Одного взгляда на Нинель мне достаточно, чтобы понять – все не просто плохо. И даже не очень плохо. У нас катастрофа. Бледная, с горящими от гнева глазами, с поджатыми до белизны губами – такой я ее давно не видел…

- Вот и прекрасно, - Федин само радушие. – Ты уж давай, не подкачай завтра. Вся страна на тебя смотрит. Затаив дыхание, можно сказать. Вот и Танечка тебе привет передавала, Татьяна Вячеславовна, Тихонова, - уточняет он на всякий случай. - Говорили сегодня с ней, да. О тебе…

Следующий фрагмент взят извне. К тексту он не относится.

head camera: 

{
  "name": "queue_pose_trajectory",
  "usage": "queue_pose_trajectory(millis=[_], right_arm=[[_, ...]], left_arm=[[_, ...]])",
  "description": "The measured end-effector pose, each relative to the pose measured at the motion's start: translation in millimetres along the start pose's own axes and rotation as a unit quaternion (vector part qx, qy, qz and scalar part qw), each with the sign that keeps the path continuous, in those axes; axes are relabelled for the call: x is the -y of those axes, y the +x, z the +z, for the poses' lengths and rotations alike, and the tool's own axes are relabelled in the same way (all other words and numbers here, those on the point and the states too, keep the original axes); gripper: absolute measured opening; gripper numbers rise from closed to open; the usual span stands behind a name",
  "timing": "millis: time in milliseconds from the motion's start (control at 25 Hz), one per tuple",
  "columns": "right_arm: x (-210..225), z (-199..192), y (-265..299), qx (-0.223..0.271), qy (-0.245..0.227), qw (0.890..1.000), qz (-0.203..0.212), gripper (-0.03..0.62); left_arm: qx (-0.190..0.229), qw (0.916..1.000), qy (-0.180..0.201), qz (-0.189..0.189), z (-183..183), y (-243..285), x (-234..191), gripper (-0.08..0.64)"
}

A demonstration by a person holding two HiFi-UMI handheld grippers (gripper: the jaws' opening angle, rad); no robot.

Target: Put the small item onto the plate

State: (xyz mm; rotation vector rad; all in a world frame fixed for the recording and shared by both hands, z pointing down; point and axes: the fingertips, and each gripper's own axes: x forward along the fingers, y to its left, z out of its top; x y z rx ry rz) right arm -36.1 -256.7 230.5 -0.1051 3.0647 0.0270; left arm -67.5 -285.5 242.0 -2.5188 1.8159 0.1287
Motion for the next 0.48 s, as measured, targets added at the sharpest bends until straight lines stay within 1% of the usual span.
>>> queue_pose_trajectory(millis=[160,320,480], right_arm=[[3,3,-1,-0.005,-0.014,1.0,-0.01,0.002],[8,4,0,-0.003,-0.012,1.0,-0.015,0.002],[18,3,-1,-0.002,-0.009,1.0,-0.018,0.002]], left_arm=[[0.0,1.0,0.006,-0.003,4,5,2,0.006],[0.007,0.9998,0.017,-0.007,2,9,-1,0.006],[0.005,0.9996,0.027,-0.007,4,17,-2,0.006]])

Так… Это уж слишком. Медленно выпрямляю спину, напрягаясь как струна, демонстративно облокачиваюсь о стену и скрещиваю руки на груди. В упор смотрю на Нинель.

Федин хмыкает, кивает нам троим одновременно и, уперев взгляд в пол, быстро уходит по коридору.

Дядя Ваня и Артур, словно охрана, становятся справа и слева от нас, с явным намерением отогнать любого, кто попробует подойти на расстояние вытянутой руки. Нинель вздыхает и подходит вплотную ко мне.